Pope’s Prayer in front of the statue of the Immaculate Conception in Piazza di Spagna

That peace may conquer war

 That peace may conquer war  ING-050
16 December 2022

In honour of the Blessed Virgin, on the Solemnity of the Immaculate Conception, 8 December, the Holy Father placed flowers at the foot of the monument to Our Lady in Rome’s Piazza di Spagna, for the traditional Act of Veneration, where he also recited a prayer. Entrusting the needs of the world to Our Lady, when he spoke of the suffering Ukrainian people, the Holy Father was overcome with emotion and had to pause several times. The following is a translation of the Pope’s prayer, which he recited in Italian.

Our Immaculate Mother,

today the people of Rome gather around you.

The flowers, laid at your feet

from so many urban realities,

express their love and devotion for you

who watch over us all.

And you also see and welcome

those invisible flowers that are so many invocations,

so many silent supplications, sometimes stifled,

hidden, but not from you, who are Mother.

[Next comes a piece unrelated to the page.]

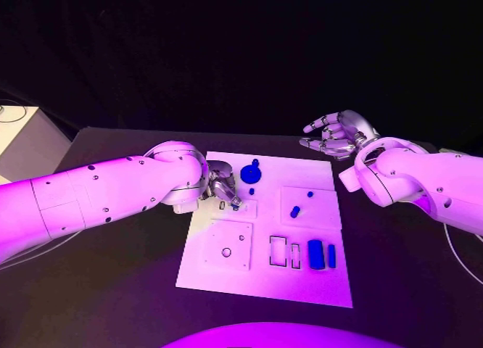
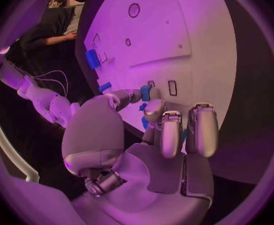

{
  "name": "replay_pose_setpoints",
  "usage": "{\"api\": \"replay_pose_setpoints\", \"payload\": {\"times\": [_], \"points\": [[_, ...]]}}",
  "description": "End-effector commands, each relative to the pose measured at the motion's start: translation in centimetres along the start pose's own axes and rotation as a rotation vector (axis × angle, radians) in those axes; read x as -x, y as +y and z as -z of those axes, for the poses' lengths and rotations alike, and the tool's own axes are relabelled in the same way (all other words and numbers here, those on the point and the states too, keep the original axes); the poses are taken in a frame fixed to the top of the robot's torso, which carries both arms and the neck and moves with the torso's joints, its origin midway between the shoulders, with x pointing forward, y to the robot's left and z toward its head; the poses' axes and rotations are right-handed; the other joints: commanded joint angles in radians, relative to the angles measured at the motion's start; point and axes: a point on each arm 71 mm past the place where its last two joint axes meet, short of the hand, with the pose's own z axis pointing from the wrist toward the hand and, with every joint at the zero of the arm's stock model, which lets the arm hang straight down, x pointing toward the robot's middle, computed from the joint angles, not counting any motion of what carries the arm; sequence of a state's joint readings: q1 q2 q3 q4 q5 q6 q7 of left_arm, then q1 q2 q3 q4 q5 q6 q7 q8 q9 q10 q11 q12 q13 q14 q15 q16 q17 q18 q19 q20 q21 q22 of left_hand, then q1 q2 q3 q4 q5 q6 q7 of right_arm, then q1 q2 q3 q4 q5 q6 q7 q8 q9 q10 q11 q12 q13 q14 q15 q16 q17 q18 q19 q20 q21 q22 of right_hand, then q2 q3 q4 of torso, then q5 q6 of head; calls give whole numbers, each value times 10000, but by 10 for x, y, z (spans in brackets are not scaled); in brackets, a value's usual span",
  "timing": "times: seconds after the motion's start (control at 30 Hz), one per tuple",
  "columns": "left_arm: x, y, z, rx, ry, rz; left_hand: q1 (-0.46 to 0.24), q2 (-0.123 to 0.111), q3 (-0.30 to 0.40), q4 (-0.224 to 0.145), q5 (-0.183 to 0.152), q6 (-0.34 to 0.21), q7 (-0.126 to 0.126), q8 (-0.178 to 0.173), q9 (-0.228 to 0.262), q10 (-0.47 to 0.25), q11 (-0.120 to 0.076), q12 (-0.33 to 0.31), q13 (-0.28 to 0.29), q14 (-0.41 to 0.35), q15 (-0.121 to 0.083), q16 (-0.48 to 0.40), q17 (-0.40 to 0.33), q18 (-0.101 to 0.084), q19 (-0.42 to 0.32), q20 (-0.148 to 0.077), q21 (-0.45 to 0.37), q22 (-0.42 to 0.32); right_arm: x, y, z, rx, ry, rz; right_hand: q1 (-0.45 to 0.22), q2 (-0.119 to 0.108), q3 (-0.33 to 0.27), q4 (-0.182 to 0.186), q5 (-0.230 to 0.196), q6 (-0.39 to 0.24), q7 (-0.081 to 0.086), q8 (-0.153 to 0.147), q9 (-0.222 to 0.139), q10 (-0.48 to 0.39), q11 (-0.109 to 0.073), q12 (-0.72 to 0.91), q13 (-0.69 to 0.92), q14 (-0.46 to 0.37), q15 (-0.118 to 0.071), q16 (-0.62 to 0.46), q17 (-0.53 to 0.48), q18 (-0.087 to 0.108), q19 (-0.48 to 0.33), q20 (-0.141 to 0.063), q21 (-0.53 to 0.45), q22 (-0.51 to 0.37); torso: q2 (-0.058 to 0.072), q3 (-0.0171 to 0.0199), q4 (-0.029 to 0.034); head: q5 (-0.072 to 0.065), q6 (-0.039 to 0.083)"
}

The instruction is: Assemble the parts on the task board

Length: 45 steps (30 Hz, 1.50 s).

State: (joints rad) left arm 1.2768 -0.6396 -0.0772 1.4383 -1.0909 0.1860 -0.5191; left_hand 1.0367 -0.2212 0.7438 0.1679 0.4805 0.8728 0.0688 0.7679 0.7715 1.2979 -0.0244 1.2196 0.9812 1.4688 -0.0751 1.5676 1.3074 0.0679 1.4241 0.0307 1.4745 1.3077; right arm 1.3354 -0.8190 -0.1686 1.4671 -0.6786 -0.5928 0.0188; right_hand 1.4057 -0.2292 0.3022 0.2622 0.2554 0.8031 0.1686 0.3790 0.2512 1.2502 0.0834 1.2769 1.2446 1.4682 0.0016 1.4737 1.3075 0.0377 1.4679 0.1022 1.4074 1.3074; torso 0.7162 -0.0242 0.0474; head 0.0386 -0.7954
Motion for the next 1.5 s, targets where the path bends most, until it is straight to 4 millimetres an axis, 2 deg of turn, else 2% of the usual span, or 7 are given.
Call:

After two years in which I came

alone to pay homage to you at the dawning of the day,

today I return to you together with the people

of this Church and this City.

And I bring you the thanks and supplications

of all your children, near and far.

From Heaven where God has welcomed you,

you see earthly things far better than we do;

but as Mother you listen to our invocations

to present them to your Son,

to His Heart full of mercy.

First of all I bring you the filial love

of countless men and women, not only Christians,

who nourish for you the greatest gratitude

for your beauty, full of grace and humility:

for in the midst of so many dark clouds

you are a sign of hope and consolation.

I bring you the smiles of the children,

who learn your name before one of your images,

in the arms of their mothers and grandmothers,

and who begin to know

that they also have a Mother in Heaven.

And when it happens in life that those smiles

give way to tears,

how important it is to have known you,

to have had the gift of your motherhood!

I bring you the gratitude of the elderly and the old:

a thanks expressed with their lives,

woven of memories, of joys and sorrows,

of achievements that they are well aware

have been achieved with your help,

holding their hands in yours.

Mother, I bring you the worries of families,

of fathers and mothers who often struggle

to make ends meet at home,

and, day by day, face

small and large challenges to get by.

In particular, I entrust to you the young couples

who, looking to you and to Saint Joseph,

go forward courageously in life

trusting in God’s Providence.

I bring you the dreams and anxieties of young people,

open to the future but held back by a culture

rich in things and poor in values,

saturated with information and lacking in education,

persuasive in misleading and ruthless in disappointing.

I especially commend to you the boys and girls,

who have been most affected by the pandemic,

that little by little they may resume

spreading and flapping their wings

and rediscover the enjoyment of flying high.

Immaculate Virgin, I would have liked

to have brought to you today

the thanksgiving of the Ukrainian people

for the peace we have long been asking the Lord for.

Instead, I still have to present to you the supplication

of the children, of the elderly,

of the fathers and mothers, of the young people

of that martyred land.

But in reality we all know

that you are with them and with all who are suffering,

just as you were beside the cross of your Son.

Thank you, our Mother!

Looking to you who are without sin,

may we continue to believe and hope

that love may conquer hatred,

that truth may conquer lies,

that pardon may conquer offences,

that peace may conquer war. So be it!